• _Information provided_:
*-*-*

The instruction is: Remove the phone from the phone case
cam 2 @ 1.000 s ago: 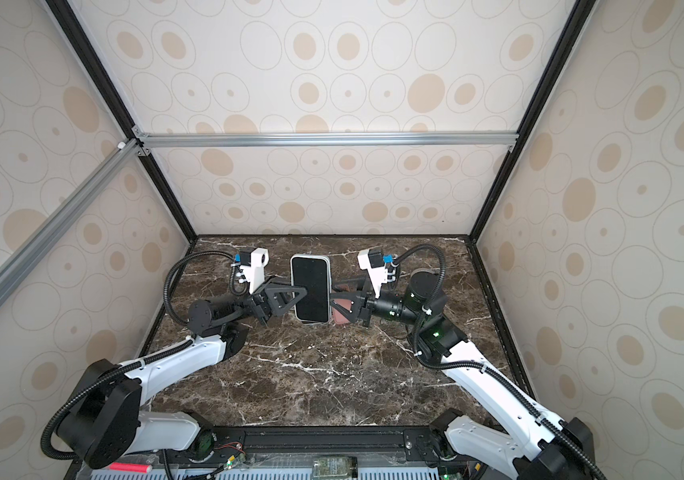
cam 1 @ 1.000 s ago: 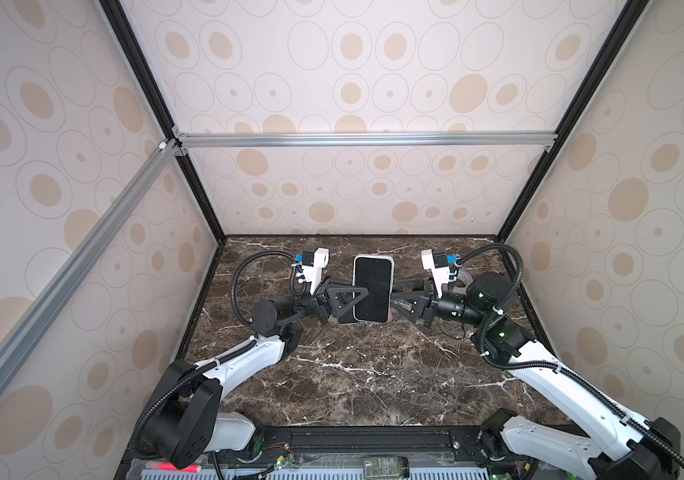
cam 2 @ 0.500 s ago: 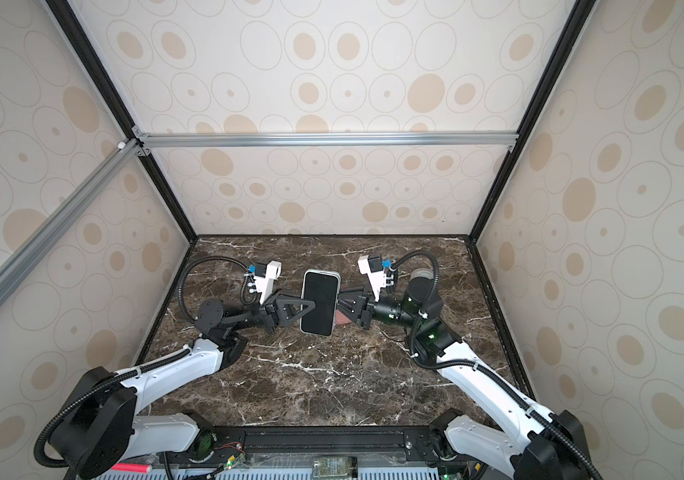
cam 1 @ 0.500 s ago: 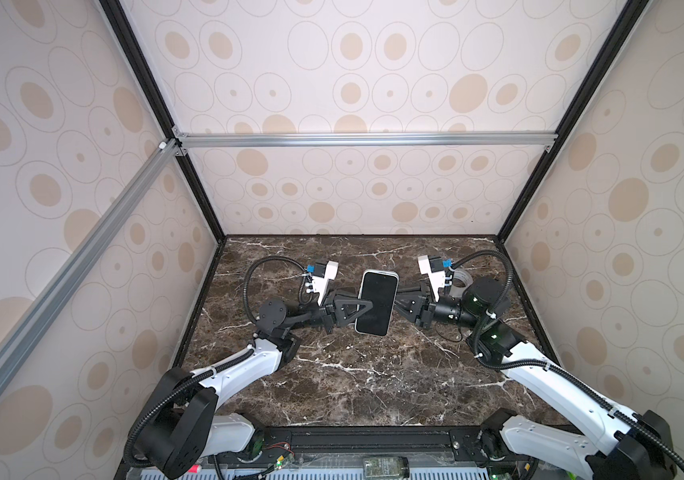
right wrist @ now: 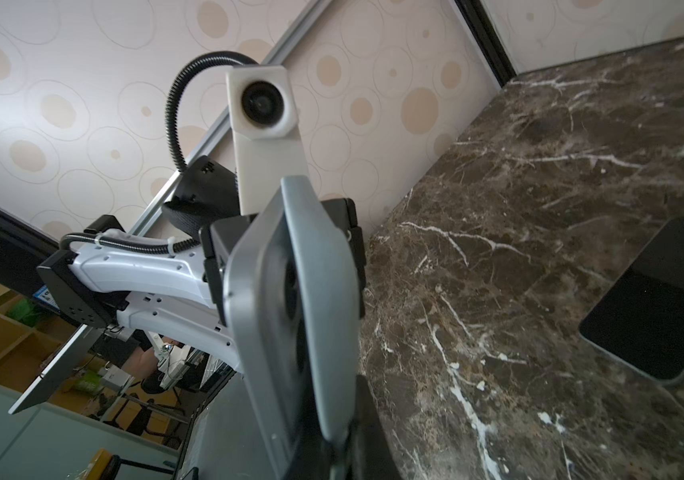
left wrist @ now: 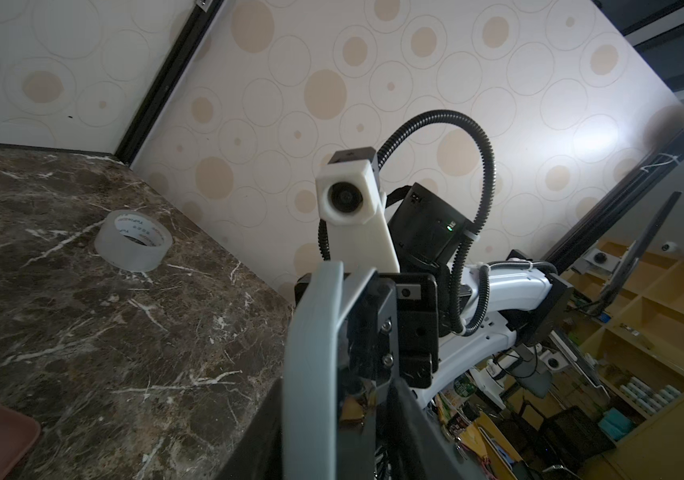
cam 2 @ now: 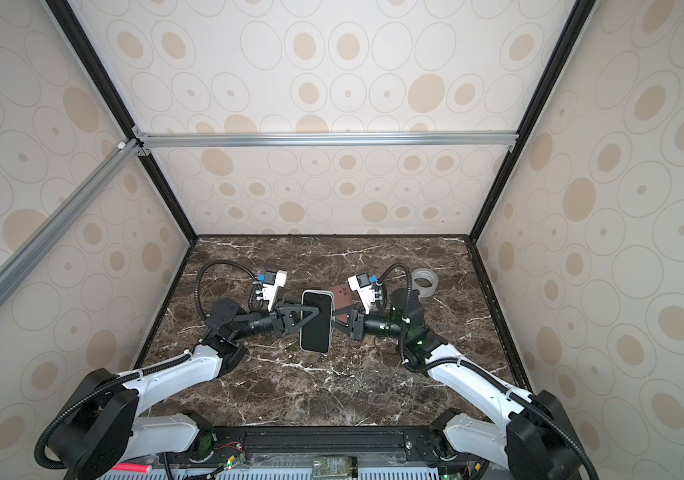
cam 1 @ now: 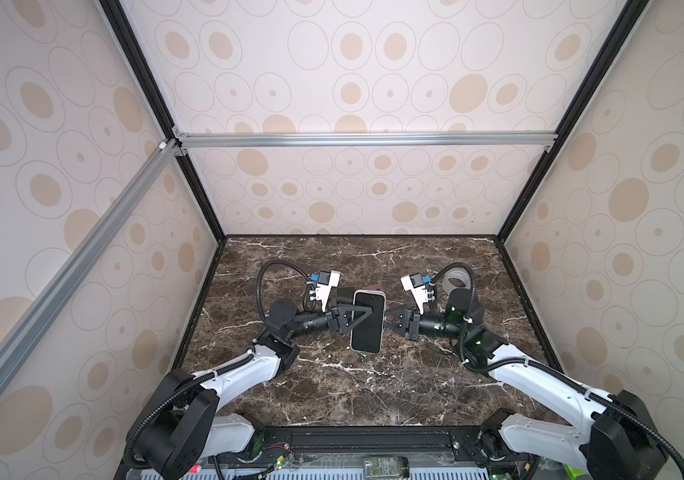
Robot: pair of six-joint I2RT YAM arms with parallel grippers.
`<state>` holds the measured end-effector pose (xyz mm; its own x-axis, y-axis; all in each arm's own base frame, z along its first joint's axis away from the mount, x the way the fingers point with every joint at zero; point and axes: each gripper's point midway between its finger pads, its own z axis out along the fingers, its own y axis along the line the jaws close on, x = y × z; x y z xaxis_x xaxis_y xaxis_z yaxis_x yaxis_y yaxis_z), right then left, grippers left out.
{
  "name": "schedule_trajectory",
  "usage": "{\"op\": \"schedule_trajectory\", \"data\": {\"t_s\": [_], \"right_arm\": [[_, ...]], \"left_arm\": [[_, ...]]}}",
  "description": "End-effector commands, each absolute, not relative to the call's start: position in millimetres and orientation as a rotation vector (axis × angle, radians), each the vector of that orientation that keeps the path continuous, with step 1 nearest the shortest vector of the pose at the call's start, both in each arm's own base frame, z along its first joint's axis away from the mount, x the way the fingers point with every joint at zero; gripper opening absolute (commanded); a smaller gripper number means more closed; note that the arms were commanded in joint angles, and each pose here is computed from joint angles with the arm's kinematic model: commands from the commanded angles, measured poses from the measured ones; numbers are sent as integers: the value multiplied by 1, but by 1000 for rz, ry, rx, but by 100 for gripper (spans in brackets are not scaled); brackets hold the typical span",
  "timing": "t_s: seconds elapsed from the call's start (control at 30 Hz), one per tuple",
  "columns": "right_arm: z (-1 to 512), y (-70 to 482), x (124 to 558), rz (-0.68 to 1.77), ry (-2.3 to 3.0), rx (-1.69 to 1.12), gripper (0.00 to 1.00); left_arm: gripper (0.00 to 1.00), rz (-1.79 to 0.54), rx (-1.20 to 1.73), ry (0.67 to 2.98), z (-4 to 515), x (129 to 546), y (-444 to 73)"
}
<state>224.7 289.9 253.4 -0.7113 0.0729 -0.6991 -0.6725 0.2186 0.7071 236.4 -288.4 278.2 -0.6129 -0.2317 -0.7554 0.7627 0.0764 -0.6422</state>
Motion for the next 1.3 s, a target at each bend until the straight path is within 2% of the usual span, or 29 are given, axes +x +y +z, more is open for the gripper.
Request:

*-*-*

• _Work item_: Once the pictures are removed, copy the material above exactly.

• _Answer area_:
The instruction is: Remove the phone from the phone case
cam 2 @ 1.000 s ago: 
cam 1 @ 1.000 s ago: 
cam 2 @ 0.500 s ago: 
cam 1 @ 0.500 s ago: 
right wrist @ now: 
left wrist @ now: 
cam 2 @ now: 
cam 1 @ now: 
Robot: pair of six-joint I2RT YAM arms with parallel grippers.
`<state>` holds the measured end-effector pose (xyz mm; its own x-axis, y-axis; all in each arm's own base frame, z along its first joint's axis away from the mount, x the way the fingers point with every joint at zero; point and axes: each gripper's point midway between its finger pads, its own z axis out along the fingers, its own y axis along the line the jaws close on, x = y × z; x y z xaxis_x xaxis_y xaxis_z yaxis_x yaxis_y yaxis_z), right then left, grippers left out.
{
  "name": "schedule_trajectory",
  "usage": "{\"op\": \"schedule_trajectory\", \"data\": {\"t_s\": [_], \"right_arm\": [[_, ...]], \"left_arm\": [[_, ...]]}}",
  "description": "End-effector commands, each absolute, not relative to the call's start: position in millimetres and orientation as a rotation vector (axis × angle, radians), each the vector of that orientation that keeps the path continuous, with step 1 nearest the shortest vector of the pose at the call's start, both in each arm's own base frame, z along its first joint's axis away from the mount, x the way the fingers point with every joint at zero; gripper opening absolute (commanded); a smaller gripper number means more closed; note that the arms were commanded in joint angles, and each pose here is computed from joint angles with the arm's kinematic model: commands from the commanded angles, measured poses from the measured ones; numbers are sent as integers: the value multiplied by 1, but by 1000 for rz, ry, rx, but by 100 for gripper (spans in brackets are not scaled); brackets hold the typical span",
  "timing": "t_s: seconds elapsed from the call's start (control at 30 Hz), one per tuple",
  "columns": "right_arm: z (-1 to 512), y (-70 to 482), x (124 to 558), rz (-0.68 to 1.77), ry (-2.3 to 3.0), rx (-1.69 to 1.12), gripper (0.00 to 1.00); left_arm: gripper (0.00 to 1.00), rz (-1.79 to 0.54), rx (-1.20 to 1.73), ry (0.67 to 2.98), z (-4 to 515), x (129 to 546), y (-444 to 73)"
}
<state>224.7 289.9 253.4 -0.7113 0.0729 -0.6991 -0.6725 0.2186 0.7071 236.4 -288.4 278.2 -0.6129 -0.2317 -0.7554 0.7627 0.0764 -0.6422</state>
Motion for the next 1.3 s, a target at each bend until the straight path is within 2% of the usual span, or 29 are given, axes +x +y +z, more is open for the gripper.
Request:

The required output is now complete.